Theme lead: Dr Stephanie Jones
Environmental crises require us to rethink our relationships to resources, security, power, and each other. Our research in this area explores the critical roles of art and culture in owning our pasts and imagining our futures.
Lead Researchers: Prof. Ed D’Souza, Dr Estrella Sendra Fernandez, Zoë Viney Burgess
This project brings together three research partners: Kochi-Muziris art Biennale in India, the Banlieue Films Festival in Senegal, and Digital Suzhou Festival in China.

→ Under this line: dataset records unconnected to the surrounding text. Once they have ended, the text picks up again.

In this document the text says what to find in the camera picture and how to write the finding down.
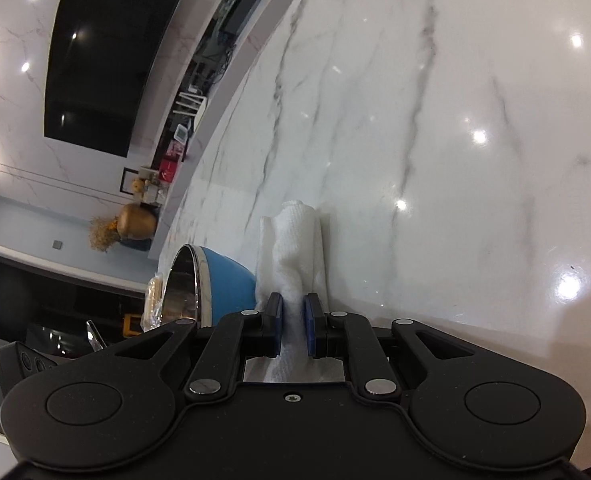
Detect white cloth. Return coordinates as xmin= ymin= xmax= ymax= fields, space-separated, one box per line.
xmin=253 ymin=200 xmax=346 ymax=386

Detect clear plastic bag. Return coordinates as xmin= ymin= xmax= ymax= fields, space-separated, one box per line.
xmin=143 ymin=272 xmax=170 ymax=333

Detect gold vase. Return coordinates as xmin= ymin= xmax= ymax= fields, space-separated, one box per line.
xmin=117 ymin=203 xmax=157 ymax=241

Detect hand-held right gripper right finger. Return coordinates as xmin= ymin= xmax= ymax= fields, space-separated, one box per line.
xmin=303 ymin=292 xmax=501 ymax=403

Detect phone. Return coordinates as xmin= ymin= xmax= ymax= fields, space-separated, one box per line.
xmin=0 ymin=341 xmax=84 ymax=386

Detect black picture frame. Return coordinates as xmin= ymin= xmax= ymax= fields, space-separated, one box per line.
xmin=122 ymin=167 xmax=144 ymax=196

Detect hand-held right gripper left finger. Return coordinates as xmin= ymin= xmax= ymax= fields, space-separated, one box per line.
xmin=90 ymin=292 xmax=284 ymax=403

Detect black television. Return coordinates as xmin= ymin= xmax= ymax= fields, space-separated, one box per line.
xmin=43 ymin=0 xmax=184 ymax=158

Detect dried flowers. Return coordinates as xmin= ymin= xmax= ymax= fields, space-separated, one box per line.
xmin=90 ymin=215 xmax=121 ymax=253

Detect white TV console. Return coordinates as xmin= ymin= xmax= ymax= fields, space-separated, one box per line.
xmin=148 ymin=0 xmax=326 ymax=261

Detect blue steel bowl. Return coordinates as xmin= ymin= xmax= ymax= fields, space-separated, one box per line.
xmin=158 ymin=244 xmax=256 ymax=331

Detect white router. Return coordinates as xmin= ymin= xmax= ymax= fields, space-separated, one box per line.
xmin=173 ymin=91 xmax=209 ymax=118

Through a series of roundtable events designed to facilitate knowledge exchange this research project will explore how global arts can creatively respond to economic challenges, lead in policy development, build capacity and lead towards strategic understanding of how large-scale art events can be managed, maintained and ‘shared’ to ensure capacity building, knowledge exchange and inclusive, sustainable growth in the long term.
Lead Researcher: Dr Alireza Fakhrkonandeh
This is a pioneering project in the emerging field of Oil Literatures and Cultures. Few studies in this field have focused on the Middle East and, above all, on Iran, Iraq, and Saudi-Arabia.
The primary aim is the investigation of the systemic nature and global dynamics of the tensions and contradictions informing the relation between energy politics (oil), bio-politics (organ-selling), environmental, and social-cultural, and economic informing the life of Middle-Eastern as well as Anglo-American people and also the relation between the former people/nations and (neo)colonial and global powers revolving around the question of oil.
The crux of this project is an investigation of how oil can be known and represented and how oil is lived and experienced by a people of an oil-possessing country. These epistemic and phenomenological questions demand the consideration of oil as a cultural agent and a social signifier.
Literary and cultural texts, productions and events (museum exhibitions, theatrical performances, installations, etc.) offer us a key socio-cultural and cognitive-imaginative space for tackling the contradictions of oil-owning by the Middle-Eastern and Anglo-American people.
One of the chief aims of the project is to build a network of partners with museums, galleries, and arts organisations in the UK and internationally that work on various facets of oil or in close association with oil industry.